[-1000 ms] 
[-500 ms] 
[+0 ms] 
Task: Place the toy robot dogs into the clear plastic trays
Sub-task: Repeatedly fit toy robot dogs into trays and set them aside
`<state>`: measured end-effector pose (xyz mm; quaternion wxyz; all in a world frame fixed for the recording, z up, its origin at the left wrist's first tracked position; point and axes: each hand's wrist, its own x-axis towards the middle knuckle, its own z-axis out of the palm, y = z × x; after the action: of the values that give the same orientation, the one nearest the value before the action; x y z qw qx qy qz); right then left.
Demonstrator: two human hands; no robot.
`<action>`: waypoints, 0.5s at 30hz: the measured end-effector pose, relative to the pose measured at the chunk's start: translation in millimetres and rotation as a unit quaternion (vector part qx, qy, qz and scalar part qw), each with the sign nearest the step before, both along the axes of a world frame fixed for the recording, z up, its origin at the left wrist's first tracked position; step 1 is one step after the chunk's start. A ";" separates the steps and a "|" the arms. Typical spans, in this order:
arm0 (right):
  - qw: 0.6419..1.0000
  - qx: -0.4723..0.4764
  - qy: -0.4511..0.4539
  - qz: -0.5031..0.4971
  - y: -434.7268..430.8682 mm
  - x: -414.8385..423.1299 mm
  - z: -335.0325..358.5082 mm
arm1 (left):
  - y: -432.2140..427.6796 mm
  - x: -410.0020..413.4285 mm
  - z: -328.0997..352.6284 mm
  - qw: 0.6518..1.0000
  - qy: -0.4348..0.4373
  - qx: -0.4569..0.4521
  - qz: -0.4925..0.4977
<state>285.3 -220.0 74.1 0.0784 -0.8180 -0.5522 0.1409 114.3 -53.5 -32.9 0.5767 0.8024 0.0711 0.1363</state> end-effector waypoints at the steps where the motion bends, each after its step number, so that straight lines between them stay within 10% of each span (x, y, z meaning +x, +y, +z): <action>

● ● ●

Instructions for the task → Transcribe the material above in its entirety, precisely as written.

The answer →
[-1000 ms] 
[-500 ms] 
[+0 ms] 
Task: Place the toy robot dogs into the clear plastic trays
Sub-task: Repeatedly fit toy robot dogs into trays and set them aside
`<state>`: measured end-effector pose (xyz mm; quaternion wxyz; all in a world frame fixed for the recording, z up, its origin at the left wrist's first tracked position; point and axes: each hand's wrist, its own x-axis towards the middle knuckle, its own z-axis out of the palm, y = z × x; after the action: of the values that give the same orientation, the one nearest the value before the action; x y z qw qx qy qz); right then left.
Demonstrator: two human hands; no robot.
`<action>`: waypoints, 0.5s at 30hz: the measured end-effector pose, relative to the pose measured at the chunk's start: translation in millimetres and rotation as a unit quaternion (vector part qx, qy, qz and scalar part qw), each with the sign nearest the step before, both along the axes of a world frame fixed for the recording, z up, its origin at the left wrist's first tracked position; step 1 is one step after the chunk's start. A ";" separates the steps and a "|" the arms. Typical spans, in this order:
arm0 (right):
  - qw: 0.6419..1.0000
  - qx: -0.4723..0.4764
  - qy: -0.4511..0.4539
  - qz: -0.5031..0.4971
  - y: -434.7268..430.8682 mm
  - x: -414.8385..423.1299 mm
  - z: -335.0325..358.5082 mm
arm1 (left):
  - y: -432.2140..427.6796 mm
  - x: -410.0020..413.4285 mm
  - z: -328.0997..352.6284 mm
  - qw: 0.6518..1.0000
  - qy: -0.4348..0.4373
  - qx: -0.4569..0.4521
  - qz: -0.4925..0.4977
<state>285.3 -220.0 74.1 0.0784 -0.8180 -0.5522 0.1409 114.3 -53.5 -32.9 0.5767 0.8024 0.0711 0.1363</state> end-effector waypoints at the steps where the motion bends, each after its step number, so that straight lines between them stay within 10% of each span (x, y, z meaning +x, +y, +z): <action>

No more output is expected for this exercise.